= TASK ITEM =
Would you please return the lines of the material that contain the word "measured"?

#####

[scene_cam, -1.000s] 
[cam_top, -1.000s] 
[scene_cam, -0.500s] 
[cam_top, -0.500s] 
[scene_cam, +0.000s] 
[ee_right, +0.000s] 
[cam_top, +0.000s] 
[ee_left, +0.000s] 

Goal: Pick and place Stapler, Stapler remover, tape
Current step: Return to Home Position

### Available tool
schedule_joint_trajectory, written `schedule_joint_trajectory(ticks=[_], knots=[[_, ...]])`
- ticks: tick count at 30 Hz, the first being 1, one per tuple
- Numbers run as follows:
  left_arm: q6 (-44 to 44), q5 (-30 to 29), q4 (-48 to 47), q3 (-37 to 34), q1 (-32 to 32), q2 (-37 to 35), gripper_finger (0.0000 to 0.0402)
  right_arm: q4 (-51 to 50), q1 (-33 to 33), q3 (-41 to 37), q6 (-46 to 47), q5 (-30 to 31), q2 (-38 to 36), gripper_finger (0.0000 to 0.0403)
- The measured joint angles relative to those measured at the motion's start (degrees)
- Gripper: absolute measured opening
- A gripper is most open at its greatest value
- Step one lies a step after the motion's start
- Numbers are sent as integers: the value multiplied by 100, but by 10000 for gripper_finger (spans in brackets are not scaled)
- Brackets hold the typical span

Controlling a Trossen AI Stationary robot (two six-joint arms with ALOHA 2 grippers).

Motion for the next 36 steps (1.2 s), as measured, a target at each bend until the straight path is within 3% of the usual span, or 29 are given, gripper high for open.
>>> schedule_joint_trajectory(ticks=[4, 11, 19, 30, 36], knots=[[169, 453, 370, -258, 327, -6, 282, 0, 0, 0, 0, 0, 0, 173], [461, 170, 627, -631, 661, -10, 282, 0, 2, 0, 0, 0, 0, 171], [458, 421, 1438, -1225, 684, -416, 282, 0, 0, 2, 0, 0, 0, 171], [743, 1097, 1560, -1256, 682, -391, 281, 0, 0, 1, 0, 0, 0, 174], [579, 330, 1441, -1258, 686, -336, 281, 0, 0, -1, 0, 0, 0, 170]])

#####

= REPLY TO THE EXERCISE =
- The measured joint angles relative to those measured at the motion's start (degrees)
- Gripper: absolute measured opening
Motion for the next 36 steps (1.2 s), as measured, a target at each bend until the straight path is within 3% of the usual span, or 29 are given, gripper high for open.

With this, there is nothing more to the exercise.